--- Problem to solve ---
This exercise calls for every line of the data below with the string "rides" in it.

--- Data section ---
=== Begin Enclosure ===

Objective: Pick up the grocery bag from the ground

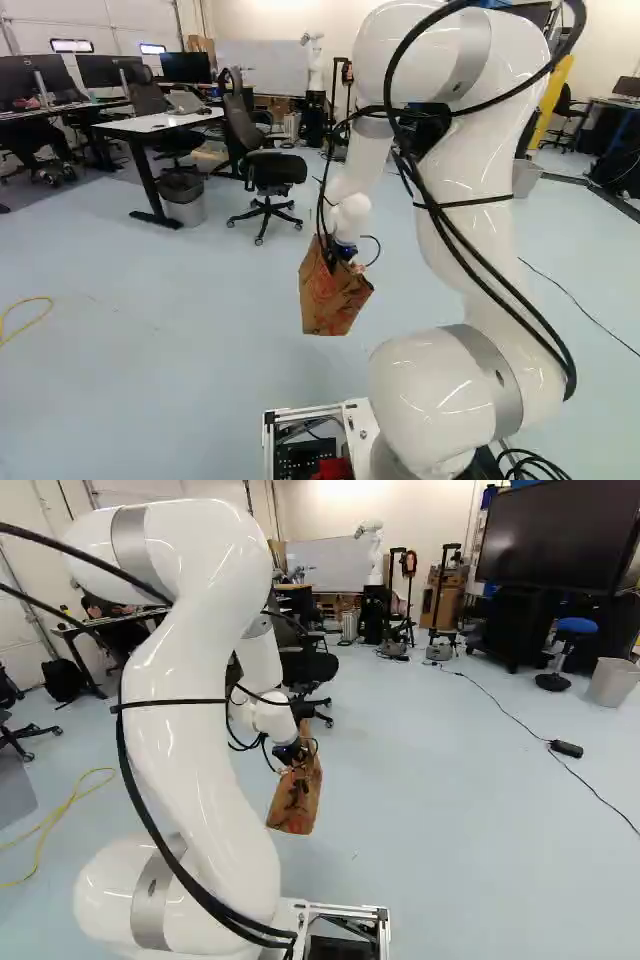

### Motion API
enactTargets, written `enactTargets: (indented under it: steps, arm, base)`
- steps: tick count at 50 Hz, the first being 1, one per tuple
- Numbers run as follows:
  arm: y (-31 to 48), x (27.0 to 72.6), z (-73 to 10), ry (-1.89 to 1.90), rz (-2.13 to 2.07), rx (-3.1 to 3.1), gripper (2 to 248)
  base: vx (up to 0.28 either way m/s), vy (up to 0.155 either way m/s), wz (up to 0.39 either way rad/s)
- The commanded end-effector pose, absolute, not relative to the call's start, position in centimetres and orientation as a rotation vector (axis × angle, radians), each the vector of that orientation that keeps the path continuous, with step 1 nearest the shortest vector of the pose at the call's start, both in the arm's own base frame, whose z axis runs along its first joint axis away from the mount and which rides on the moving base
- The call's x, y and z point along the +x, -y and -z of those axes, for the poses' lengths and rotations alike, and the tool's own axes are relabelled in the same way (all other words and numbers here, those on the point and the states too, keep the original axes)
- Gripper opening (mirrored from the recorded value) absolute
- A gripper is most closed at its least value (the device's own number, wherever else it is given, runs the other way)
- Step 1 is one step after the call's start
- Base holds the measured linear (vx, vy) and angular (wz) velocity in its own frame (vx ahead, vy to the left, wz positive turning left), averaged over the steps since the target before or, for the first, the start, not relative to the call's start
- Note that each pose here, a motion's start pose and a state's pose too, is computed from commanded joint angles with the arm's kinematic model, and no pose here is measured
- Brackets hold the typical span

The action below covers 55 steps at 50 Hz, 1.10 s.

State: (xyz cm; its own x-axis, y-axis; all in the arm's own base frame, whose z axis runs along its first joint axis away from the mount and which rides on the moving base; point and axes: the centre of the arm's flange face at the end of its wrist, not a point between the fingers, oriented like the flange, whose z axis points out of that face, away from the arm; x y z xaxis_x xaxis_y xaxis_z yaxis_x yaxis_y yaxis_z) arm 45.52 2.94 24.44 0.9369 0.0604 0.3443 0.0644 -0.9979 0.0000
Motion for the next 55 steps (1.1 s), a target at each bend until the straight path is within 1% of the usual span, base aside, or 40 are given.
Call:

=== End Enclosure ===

--- Exercise output ---
- The commanded end-effector pose, absolute, not relative to the call's start, position in centimetres and orientation as a rotation vector (axis × angle, radians), each the vector of that orientation that keeps the path continuous, with step 1 nearest the shortest vector of the pose at the call's start, both in the arm's own base frame, whose z axis runs along its first joint axis away from the mount and which rides on the moving base
State: (xyz cm; its own x-axis, y-axis; all in the arm's own base frame, whose z axis runs along its first joint axis away from the mount and which rides on the moving base; point and axes: the centre of the arm's flange face at the end of its wrist, not a point between the fingers, oriented like the flange, whose z axis points out of that face, away from the arm; x y z xaxis_x xaxis_y xaxis_z yaxis_x yaxis_y yaxis_z) arm 45.52 2.94 24.44 0.9369 0.0604 0.3443 0.0644 -0.9979 0.0000

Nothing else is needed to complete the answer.